Putin’s Witnesses, dans les coulisses de l’opération « Successeur »

Putin’s Witnesses
de Vitaly Mansky
Documentaire
Présenté dans le cadre du Festival Millenium 2020

Présenté dans le cadre du festival Millenium qui se tient du 16 au 25 octobre dans divers lieux à Bruxelles, Putin’s Witnesses du réalisateur Vitaly Mansky mérite toute l’attention du public, et ce pour plusieurs raisons. D’une part car il analyse de l’intérieur la genèse du phénomène Poutine, qui, depuis 20 ans, règne sans partage sur le plus grand pays du monde et d’autre part, car il donne également matière à réflexion sur la personnalité de celui-ci et sur certains traits de caractère qui peuvent expliquer sa vision de la société et sa gestion du pays au cours de ses nombreux mandats.

Les événements que retrace le film commencent le 31 décembre 1999, lorsque la Russie découvre son nouveau président. Putin’s Witnesses repose sur des témoignages uniques et strictement documentaires sur les causes véritables et les conséquences de l’opération « Successeur », qui portera au pouvoir le président qui dirige toujours la Russie aujourd’hui. Les protagonistes du film sont Mikhaïl Gorbatchev, Boris Eltsine, Vladimir Poutine et la nation russe, témoin silencieux de sa propre destinée.

Dans les coulisses, les jeux de pouvoir

Le premier intérêt du documentaire est donc de nous plonger dans les coulisses de la première élection de Poutine. Fait étrange par rapport à l’image que l’on connait de l’actuel président russe, celui-ci apparaît en retrait et effacé dans un premier temps, une sorte de candidat lambda dirigé en coulisses par l’ancien président Eltsine et les cercles proches du pouvoir. Néanmoins, que l’image qu’il donne reflète ou non ses intentions, il faut saluer le travail de Vitaly Mansky qui, en grattant le vernis autour de ce candidat trop lisse, révèle certains points de sa personnalité et montre que même si Poutine manquait de charisme et de popularité à l’époque, il avait déjà certaines idées bien arrêtées sur le rôle de l’État et l’importance de certains symboles soviétiques comme l’hymne national par exemple.

Qui tire les ficelles?

Dans un scénario de politique fiction, on peut d’ailleurs se demander ce qu’il serait advenu de la Russie si l’opération « Successeur » avait jeté son dévolu sur un autre candidat ? Et c’est d’ailleurs là une question ambiguë mais essentielle que pose le film. Jusqu’où les commanditaires de ce placement produit ont été en phase avec les décisions de leur candidat, et à quel moment la situation leur a-t-elle échappé ? Rien ne l’indique dans le film et on ne le sera sans doute jamais, néanmoins, on remarque que Poutine se détache assez rapidement du clan Eltsine en l’évitant, et ce, dès la victoire électorale acquise. De plus, il est frappant de noter que l’immense majorité de ses premiers soutiens et de son équipe de campagne s’est désolidarisée de lui au cours de la décennie qui a suivi.

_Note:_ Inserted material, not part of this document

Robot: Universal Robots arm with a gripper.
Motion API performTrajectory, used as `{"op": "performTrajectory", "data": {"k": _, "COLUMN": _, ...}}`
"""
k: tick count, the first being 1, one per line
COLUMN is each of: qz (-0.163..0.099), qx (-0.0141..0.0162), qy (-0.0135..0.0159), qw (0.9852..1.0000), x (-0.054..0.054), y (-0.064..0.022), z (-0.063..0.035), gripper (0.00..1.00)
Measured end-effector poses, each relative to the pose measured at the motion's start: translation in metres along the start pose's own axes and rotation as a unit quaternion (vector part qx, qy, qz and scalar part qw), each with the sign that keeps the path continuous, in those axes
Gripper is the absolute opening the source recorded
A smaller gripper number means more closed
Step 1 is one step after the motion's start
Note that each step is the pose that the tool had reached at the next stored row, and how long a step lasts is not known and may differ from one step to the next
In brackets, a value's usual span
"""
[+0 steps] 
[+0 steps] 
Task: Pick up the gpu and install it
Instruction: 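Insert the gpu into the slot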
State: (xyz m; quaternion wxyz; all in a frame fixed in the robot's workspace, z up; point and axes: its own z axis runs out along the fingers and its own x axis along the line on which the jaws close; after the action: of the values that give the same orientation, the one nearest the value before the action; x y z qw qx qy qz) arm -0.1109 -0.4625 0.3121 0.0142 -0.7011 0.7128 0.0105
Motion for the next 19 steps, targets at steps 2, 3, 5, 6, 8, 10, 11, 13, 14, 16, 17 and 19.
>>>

En plus d’offrir des témoignages uniques sur l’opération « Successeur », l’attrait et la question essentielle que pose le document n’est-elle pas de savoir qui détient réellement les clés du pouvoir en Russie ? De statut de marionnette en 1999, Poutine est passé à celui de chef d’orchestre à présent. Certains diront que c’est bien la preuve du caractère machiavélique du personnage tandis que d’autres continueront à chercher au-delà des apparences pour savoir qui tire réellement les ficelles du pouvoir et quel jeu d’influence se joue en coulisse. Une question non résolue mais une raison supplémentaire pour voir cet excellent documentaire.